According to Strassberg, Gilman didn't stop there, speaking about the side-effect on a conference call with clients of expert network Gerson Lehrman Group in April 2008, two months before he disclosed the allegedly crucial information to Martoma. Gilman said he didn't recall exactly what he said on the call, but that he might have spoken about vasogenic edema.

"I suspect I was very cautious about telling them about the phase II trial," he said. "I really shouldn't have been discussing it at all."

Strassberg suggested that Gilman was discussing it because he had more than doubled his income moonlighting as a consultant—which is how he met Martoma in the first place. Gilman acknowledged he held more than 400 consultations with more than 300 clients between 2006 and 2008, earning between $340,000 and $425,000 per year doing it.

Prior to Strassberg's questioning, prosecutors wrapped up their examination of Gilman. The doctor testified that he didn't remember some details of a key 2008 meeting with Martoma—and some of the details he did remember only returned to him recently.

"About two weeks ago, I recalled what I related today," Gilman said. "There still remains some holes in my memory, though."

Gilman told the jury he was "reasonably confident, but not certain" that he'd sent Martoma slides from a presentation he was to give on the trials in advance of their being made public.
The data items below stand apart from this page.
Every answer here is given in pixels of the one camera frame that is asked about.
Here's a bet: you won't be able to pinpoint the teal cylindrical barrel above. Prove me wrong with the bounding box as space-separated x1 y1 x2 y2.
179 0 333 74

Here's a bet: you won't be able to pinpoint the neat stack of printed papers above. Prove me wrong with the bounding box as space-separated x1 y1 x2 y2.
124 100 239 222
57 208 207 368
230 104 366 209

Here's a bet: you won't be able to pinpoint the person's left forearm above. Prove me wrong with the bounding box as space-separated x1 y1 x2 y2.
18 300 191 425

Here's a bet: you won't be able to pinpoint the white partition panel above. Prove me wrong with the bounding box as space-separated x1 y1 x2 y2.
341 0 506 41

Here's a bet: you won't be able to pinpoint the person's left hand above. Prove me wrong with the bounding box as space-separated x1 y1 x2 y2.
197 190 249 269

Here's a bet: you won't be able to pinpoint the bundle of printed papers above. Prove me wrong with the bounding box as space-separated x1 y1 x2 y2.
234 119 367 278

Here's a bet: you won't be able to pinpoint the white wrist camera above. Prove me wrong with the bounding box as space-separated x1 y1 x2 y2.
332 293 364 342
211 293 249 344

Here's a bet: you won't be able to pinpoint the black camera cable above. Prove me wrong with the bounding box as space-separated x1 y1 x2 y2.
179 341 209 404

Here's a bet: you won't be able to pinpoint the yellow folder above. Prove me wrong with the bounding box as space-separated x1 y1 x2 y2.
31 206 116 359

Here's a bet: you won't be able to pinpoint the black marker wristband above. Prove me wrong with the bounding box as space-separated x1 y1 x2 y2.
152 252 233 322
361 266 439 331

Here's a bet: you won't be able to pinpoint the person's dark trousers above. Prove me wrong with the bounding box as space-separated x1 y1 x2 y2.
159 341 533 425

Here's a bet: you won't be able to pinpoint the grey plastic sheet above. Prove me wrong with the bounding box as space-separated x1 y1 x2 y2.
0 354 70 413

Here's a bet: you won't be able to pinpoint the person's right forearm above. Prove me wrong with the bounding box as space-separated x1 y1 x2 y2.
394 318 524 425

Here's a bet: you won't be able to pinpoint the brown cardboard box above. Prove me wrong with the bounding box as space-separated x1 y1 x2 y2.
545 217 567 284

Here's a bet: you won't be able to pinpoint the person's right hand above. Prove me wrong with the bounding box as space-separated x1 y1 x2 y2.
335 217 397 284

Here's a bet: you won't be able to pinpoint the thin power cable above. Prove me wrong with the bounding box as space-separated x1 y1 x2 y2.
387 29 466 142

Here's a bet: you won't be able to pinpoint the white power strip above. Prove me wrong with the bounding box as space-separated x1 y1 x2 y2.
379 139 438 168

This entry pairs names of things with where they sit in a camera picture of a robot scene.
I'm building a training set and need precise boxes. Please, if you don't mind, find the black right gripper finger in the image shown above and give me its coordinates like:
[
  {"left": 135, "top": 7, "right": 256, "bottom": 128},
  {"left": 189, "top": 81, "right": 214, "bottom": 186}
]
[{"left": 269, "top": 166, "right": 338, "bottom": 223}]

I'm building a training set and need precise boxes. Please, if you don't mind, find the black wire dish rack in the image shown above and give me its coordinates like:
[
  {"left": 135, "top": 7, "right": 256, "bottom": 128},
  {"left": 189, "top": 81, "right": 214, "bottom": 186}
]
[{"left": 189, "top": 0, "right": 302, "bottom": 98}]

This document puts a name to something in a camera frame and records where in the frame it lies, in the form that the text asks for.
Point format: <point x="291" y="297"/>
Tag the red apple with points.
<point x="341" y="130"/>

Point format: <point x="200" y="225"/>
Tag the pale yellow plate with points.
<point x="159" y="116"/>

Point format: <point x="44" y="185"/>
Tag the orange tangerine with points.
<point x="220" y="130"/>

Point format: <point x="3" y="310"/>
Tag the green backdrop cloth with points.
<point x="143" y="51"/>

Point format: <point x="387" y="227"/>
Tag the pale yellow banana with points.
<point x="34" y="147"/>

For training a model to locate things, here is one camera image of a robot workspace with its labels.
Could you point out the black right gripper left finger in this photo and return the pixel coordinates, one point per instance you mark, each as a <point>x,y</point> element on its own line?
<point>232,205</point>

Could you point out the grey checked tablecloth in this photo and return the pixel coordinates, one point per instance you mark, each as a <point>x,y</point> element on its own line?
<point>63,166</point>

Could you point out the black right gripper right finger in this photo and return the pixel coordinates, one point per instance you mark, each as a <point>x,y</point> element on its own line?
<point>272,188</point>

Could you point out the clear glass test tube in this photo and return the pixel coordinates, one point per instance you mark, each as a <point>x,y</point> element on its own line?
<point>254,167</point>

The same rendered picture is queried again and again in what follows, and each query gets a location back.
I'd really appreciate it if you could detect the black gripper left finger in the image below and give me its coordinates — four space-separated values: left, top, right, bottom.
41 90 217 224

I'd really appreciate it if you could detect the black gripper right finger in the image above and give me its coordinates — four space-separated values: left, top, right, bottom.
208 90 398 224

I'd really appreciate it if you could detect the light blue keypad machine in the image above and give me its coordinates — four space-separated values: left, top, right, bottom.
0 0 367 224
Gilman said he last met with Martoma on July 30, 2008, a day after he presented the disappointing results of the drug trial—and, according to prosecutors, nearly two weeks after he had given Martoma advance word of them. "The first thing he said to me is, 'Did you hear about what happened to Elan stock?' And I said, 'No, that's not what I do, not what I usually attend to.' And he said, 'Well, it dropped like a rock,' or something like that."

Gilman, who previously testified that Martoma had sought to ingratiate himself with the doctor and had expressed a desire to be friends, said that he didn't hear for Martoma for at least two months afterwards.

"I thought we were friends," Gilman said. "And I thought he would be in touch, just to say hello."

After ending early on Tuesday due to the snowstorm in New York, things got off to a late start yesterday after one of the jurors didn't arrive on time. U.S. District Judge Paul Gardephe dismissed the 25-year-old woman from the Bronx from the jury, noting that she had been "chronically late" and "was not paying attention" to the trial.

"What I mean by that is it appeared to me that she was asleep during parts, significant parts, of Dr. Gilman's testimony," the judge said.